What is needed: Report each line of the data below in which "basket" appears.

Study material:
************

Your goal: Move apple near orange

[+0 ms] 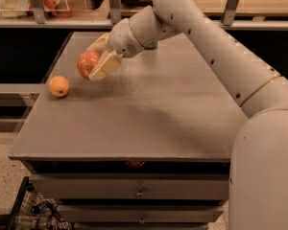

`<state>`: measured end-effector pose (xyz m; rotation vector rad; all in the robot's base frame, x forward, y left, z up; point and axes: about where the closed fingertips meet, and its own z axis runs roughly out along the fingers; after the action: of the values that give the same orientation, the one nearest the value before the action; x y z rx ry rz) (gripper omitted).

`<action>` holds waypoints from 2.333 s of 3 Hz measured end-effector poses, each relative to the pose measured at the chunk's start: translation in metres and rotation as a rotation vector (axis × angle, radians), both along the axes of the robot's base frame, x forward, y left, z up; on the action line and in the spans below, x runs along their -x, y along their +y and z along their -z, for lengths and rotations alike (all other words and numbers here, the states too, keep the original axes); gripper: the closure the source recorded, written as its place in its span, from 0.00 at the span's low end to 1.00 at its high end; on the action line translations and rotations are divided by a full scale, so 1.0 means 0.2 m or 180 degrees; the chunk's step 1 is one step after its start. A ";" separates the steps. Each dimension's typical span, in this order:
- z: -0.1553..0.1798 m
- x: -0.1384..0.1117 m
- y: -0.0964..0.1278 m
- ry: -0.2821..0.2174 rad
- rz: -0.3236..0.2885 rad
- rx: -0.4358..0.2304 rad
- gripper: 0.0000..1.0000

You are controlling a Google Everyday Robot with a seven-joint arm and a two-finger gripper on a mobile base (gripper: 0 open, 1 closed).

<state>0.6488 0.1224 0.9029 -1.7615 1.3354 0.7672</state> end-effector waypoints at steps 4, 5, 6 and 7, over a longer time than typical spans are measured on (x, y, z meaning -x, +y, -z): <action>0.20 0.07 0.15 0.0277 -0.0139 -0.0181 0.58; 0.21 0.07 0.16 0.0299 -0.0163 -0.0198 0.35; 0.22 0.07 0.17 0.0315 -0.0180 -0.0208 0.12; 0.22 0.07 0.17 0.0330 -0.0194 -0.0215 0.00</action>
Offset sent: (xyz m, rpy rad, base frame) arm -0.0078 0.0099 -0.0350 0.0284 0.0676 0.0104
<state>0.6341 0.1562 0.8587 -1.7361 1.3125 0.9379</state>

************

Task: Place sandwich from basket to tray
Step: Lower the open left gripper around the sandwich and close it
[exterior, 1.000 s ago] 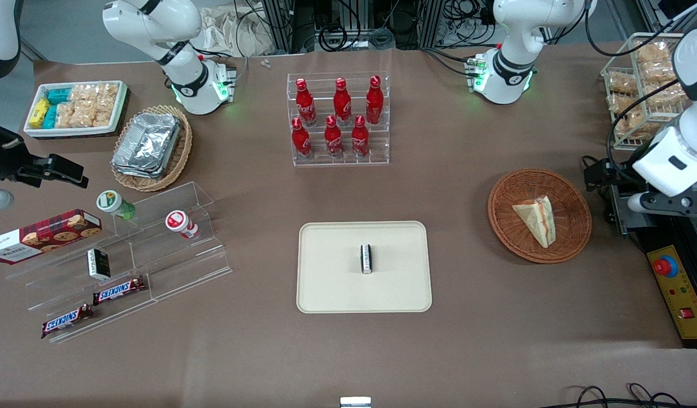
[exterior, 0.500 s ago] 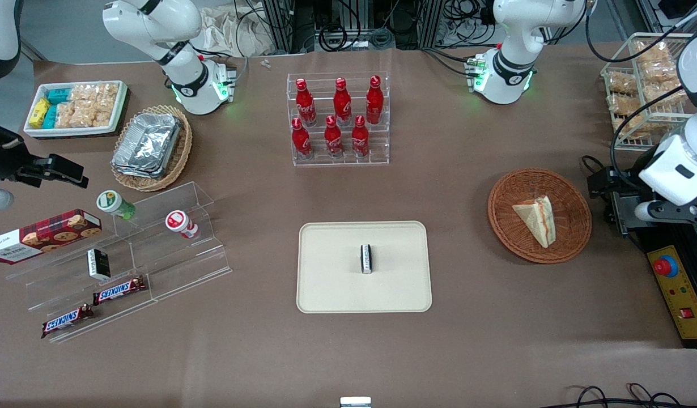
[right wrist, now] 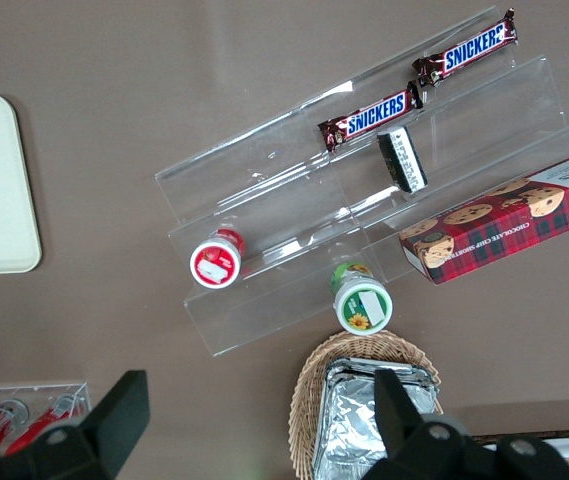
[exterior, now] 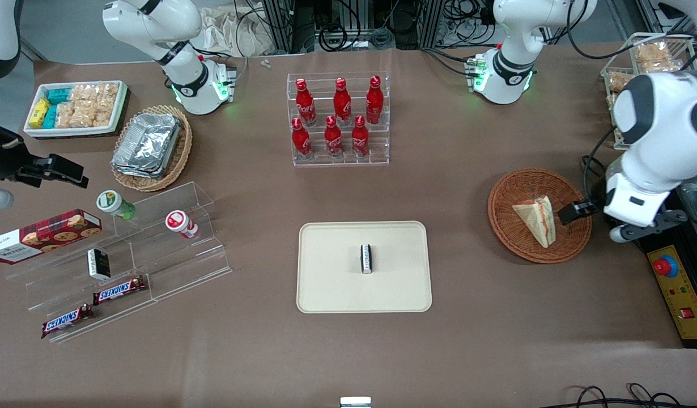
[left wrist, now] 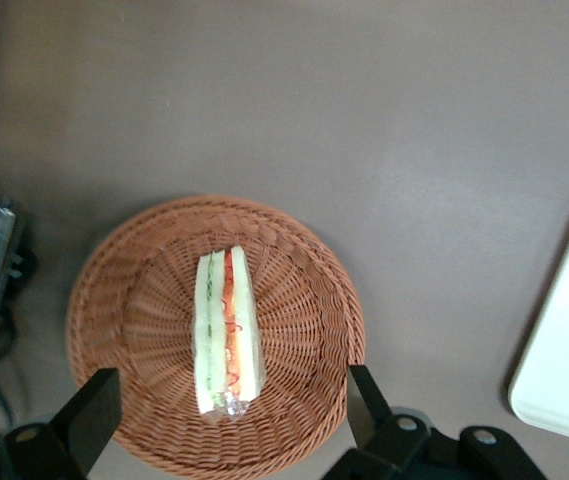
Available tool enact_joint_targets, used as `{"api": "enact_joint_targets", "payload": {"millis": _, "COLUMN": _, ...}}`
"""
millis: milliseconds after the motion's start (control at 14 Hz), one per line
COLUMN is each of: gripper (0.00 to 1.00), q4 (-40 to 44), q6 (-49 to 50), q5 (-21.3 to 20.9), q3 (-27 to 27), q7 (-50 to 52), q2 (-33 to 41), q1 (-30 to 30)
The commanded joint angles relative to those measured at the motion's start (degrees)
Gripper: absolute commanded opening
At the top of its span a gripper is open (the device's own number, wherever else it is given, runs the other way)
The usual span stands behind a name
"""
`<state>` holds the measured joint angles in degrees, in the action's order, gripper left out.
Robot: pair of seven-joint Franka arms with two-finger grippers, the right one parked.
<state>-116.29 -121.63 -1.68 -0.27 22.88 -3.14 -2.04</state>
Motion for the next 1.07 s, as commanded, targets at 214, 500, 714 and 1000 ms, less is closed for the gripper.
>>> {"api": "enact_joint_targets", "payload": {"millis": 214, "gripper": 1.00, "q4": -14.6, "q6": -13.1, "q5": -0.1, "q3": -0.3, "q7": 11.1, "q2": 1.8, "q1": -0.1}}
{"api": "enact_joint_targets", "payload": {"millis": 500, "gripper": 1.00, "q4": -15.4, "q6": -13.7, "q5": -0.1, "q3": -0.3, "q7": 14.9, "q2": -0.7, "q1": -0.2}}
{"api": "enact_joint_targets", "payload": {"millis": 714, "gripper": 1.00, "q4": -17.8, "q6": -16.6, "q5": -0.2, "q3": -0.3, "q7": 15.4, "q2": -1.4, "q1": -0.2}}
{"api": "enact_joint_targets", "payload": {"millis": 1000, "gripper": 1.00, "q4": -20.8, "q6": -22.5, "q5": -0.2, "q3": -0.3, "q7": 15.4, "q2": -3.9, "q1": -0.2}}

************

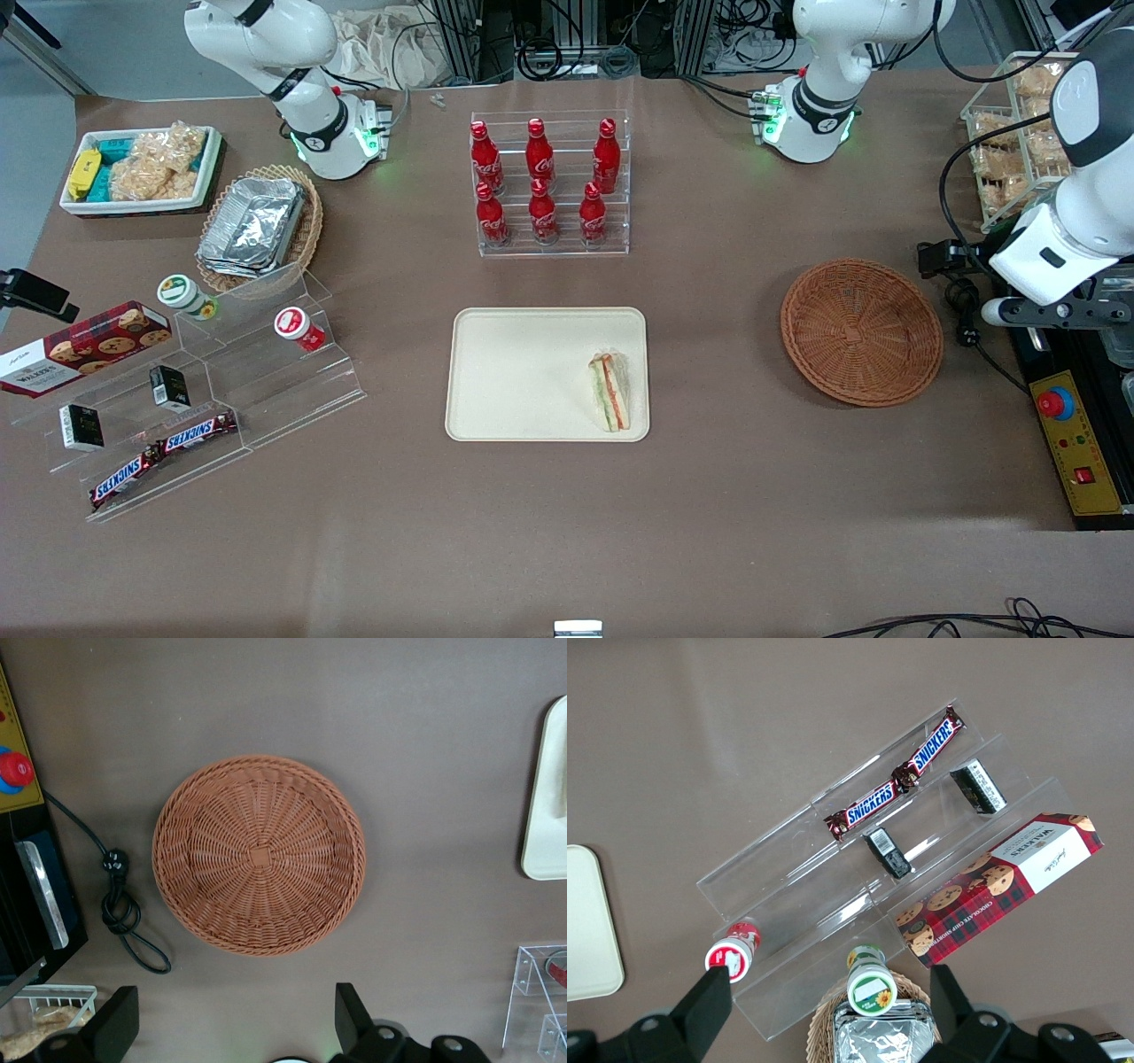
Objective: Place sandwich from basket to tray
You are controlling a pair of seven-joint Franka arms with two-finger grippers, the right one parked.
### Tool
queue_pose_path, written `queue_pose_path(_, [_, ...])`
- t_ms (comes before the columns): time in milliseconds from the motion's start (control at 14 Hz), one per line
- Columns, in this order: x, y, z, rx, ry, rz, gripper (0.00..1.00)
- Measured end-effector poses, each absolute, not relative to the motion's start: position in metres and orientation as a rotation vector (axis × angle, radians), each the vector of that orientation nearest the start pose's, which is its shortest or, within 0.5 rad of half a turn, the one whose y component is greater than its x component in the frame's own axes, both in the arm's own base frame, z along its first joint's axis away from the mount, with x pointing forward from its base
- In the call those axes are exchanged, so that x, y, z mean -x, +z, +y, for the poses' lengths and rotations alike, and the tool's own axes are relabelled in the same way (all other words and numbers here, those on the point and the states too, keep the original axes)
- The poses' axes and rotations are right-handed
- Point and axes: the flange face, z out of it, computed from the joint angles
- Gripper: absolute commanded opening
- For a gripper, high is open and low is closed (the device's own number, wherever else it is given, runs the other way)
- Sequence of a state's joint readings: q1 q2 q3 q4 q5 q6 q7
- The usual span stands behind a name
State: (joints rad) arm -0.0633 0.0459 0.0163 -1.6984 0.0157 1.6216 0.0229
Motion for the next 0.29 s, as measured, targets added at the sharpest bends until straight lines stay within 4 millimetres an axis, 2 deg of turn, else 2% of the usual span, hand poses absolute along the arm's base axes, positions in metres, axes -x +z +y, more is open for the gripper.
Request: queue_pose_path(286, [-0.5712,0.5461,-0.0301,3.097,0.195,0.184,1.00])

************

Solution to this problem:
Task: Place sandwich from basket to tray
Objective: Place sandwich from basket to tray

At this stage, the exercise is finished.